Van turned the light off and went to the window. The gleaming facade of gentile civility looked fake. A pretense. A mass hallucination that the entire world created to cover up the atrocities below. The omnipresent Forces, which were a massive conglomerate of all the world's armies, police, security organizations, intelligence agencies, and every law enforcement officer everywhere right down to park rangers, kept the undesirables out of sight down below. No crime of any sort was tolerated. Accidents, minor domestic squabbles, disagreements between parties that did not escalate to true violence; those were tolerated. Everything else was death by shunning. Van considered the ramifications of what they were about to attempt. He decided it couldn't be helped. He would stay by her side no matter the cost.

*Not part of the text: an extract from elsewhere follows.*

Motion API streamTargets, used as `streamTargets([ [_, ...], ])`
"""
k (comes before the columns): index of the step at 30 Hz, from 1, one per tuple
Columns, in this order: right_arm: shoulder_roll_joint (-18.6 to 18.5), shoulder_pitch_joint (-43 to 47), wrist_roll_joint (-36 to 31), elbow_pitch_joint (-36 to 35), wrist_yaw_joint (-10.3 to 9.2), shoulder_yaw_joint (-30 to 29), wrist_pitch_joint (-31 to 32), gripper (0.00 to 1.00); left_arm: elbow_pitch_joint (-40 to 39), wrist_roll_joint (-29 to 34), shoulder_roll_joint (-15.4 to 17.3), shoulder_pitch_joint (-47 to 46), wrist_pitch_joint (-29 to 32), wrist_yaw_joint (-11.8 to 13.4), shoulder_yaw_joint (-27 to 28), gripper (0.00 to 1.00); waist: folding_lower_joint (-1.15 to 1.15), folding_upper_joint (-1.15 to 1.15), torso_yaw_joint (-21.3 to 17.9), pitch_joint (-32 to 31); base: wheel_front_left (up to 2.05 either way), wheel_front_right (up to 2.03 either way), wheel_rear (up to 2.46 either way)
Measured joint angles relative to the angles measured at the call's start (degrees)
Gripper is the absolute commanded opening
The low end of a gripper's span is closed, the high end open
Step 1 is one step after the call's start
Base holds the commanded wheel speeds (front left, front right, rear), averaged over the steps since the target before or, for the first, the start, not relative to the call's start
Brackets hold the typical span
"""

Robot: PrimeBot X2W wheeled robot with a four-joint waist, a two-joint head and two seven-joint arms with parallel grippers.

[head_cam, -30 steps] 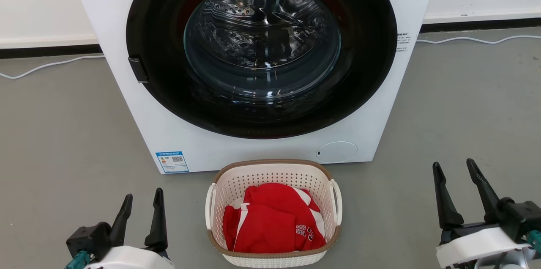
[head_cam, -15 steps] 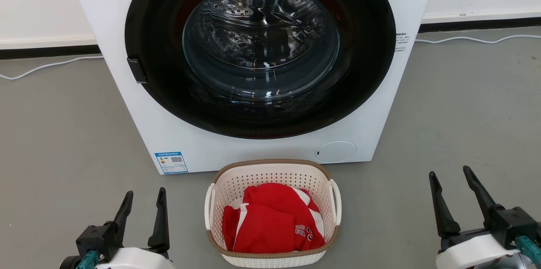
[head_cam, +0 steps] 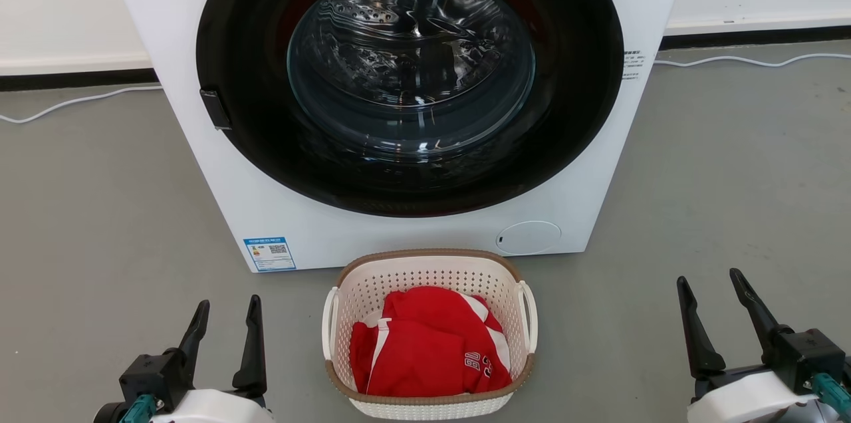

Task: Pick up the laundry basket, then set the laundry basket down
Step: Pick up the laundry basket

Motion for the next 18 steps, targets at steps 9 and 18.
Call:
streamTargets([
  [9, 0.0, -0.02, 0.01, 0.08, 0.0, 0.01, 0.0, 1.0, 0.01, 0.0, 0.0, 0.0, 0.0, 0.0, -0.01, 1.0, 0.0, 0.0, 0.05, 0.19, 0.0, 0.0, 0.0],
  [18, 0.01, -0.09, 0.59, -0.05, 0.0, 0.26, 0.0, 1.0, 0.01, -0.01, 0.0, 0.0, 0.0, 0.02, -0.18, 1.0, 0.0, 0.0, 0.11, 0.62, 0.0, 0.0, 0.0],
])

The next afternoon they walked to the Turnaround hotel. Van did indeed want to turn around once they entered the lobby. It hadn't been painted or cleaned since he had left Earth. The tattered furniture defied anyone to actually sit on it under threat of injury. Siln walked directly to the desk and said, “Twenty-five.”
The clerk leveled a curious stare at Siln and Van. They were not dressed in the usual manner of his typical couples. He put the key on the counter and said, “One bar.”
Siln let out a guffaw and said, “How much?”
The clerk looked at them angrily and said “Five decibar.” He said, “Don't make me call the Forces.”
Siln leaned over the counter and said, “I'll save you the trouble. I'll call them right now.”
The clerk quailed. He slid the key to Siln and said, “Have a nice stay.”
Siln snatched the key off the counter. She led Van to a shabby stairway.